Chow was one of the best-known young faces of the 2012, 2014 and 2019 protest movements against Beijing’s increasingly authoritarian rule in Hong Kong.
She spent around seven months behind bars for her role in a protest outside the city’s police headquarters in 2019, when huge crowds rallied week after week in the most serious challenge to China’s rule since Hong Kong’s 1997 handover from Britain.
On Sunday, she published two posts breaking the silence she had kept since she was released more than two and half years ago.
She revealed that she had been allowed to leave for Canada in mid-September for university studies, but that she was required to return to Hong Kong later this month as part of her bail conditions.
“I don’t want to be forced to do anything any more, and I don’t want to be forced to go to mainland China any more,” she said.
Chow was one of nine people arrested in 2020 alongside pro-democracy media tycoon Jimmy Lai accused of “colluding with foreign forces to endanger national security”.
The offence carries up to life in jail under the sweeping national security law Beijing imposed on the financial hub in mid-2020 to quell political dissent.
The security police seized Chow’s passport and released her on conditions including reporting regularly to the force.
Chow wrote that, in early July, the police offered to return her passport if she travelled with them to Shenzhen.
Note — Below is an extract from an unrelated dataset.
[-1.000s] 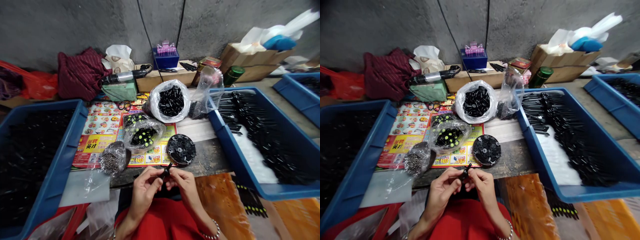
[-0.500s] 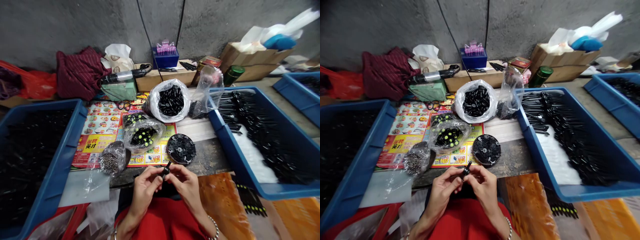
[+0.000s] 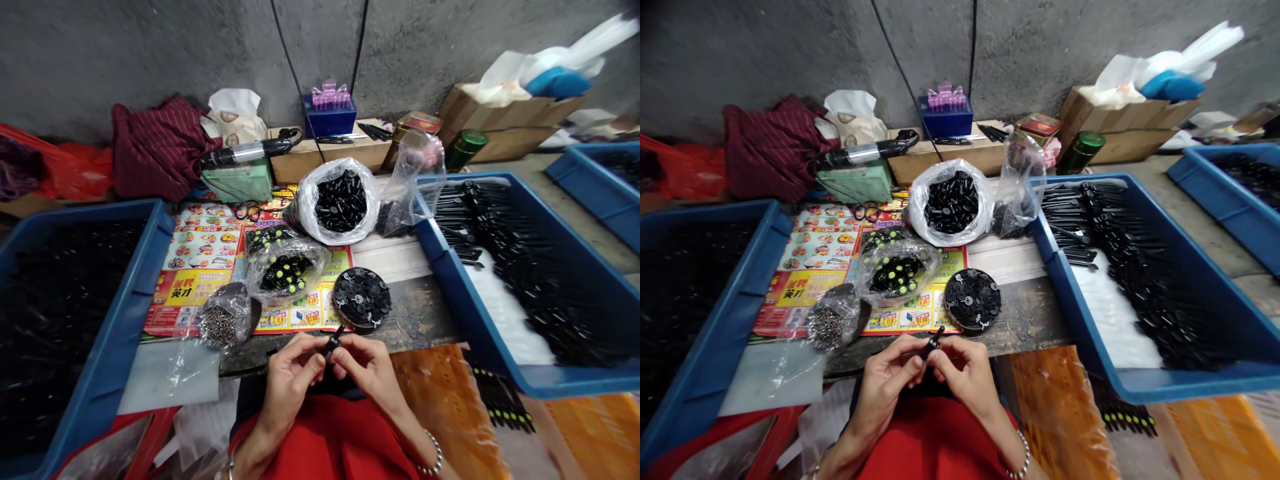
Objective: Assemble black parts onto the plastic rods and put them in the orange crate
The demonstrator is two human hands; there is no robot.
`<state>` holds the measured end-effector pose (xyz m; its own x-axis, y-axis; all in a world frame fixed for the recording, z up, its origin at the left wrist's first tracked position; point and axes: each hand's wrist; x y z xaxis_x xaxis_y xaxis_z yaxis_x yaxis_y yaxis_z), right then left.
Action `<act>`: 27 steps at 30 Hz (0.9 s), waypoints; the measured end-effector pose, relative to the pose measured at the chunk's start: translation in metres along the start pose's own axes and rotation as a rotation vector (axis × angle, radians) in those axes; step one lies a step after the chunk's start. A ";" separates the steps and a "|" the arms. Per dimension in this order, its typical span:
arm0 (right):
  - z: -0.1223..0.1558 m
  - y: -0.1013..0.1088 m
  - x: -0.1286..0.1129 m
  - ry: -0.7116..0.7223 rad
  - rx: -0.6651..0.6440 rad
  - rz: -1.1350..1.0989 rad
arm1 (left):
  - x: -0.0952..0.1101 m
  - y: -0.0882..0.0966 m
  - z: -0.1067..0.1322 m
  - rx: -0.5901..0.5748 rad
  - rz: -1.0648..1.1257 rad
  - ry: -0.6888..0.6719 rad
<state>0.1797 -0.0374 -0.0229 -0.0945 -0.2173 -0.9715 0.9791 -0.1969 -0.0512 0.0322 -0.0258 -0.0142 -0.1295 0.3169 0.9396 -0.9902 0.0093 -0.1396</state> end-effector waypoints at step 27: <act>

She agreed, and in mid-August spent a day with five police officers in the mainland city, where she was shown an exhibition of China’s achievements and the headquarters of tech giant Tencent — where she was asked to pose for photos.
“I could feel that I had been watched throughout the whole trip,” Chow wrote.
Earlier on Monday the national security police said they had returned Chow’s passport because she could prove her admission to an overseas university, and had been “cooperative” about reporting back.
Chow’s fellow activist leader Joshua Wong was jailed in Hong Kong for “subversion” while Nathan Law has fled abroad with a HK$1 million (US$128,000) bounty over his head.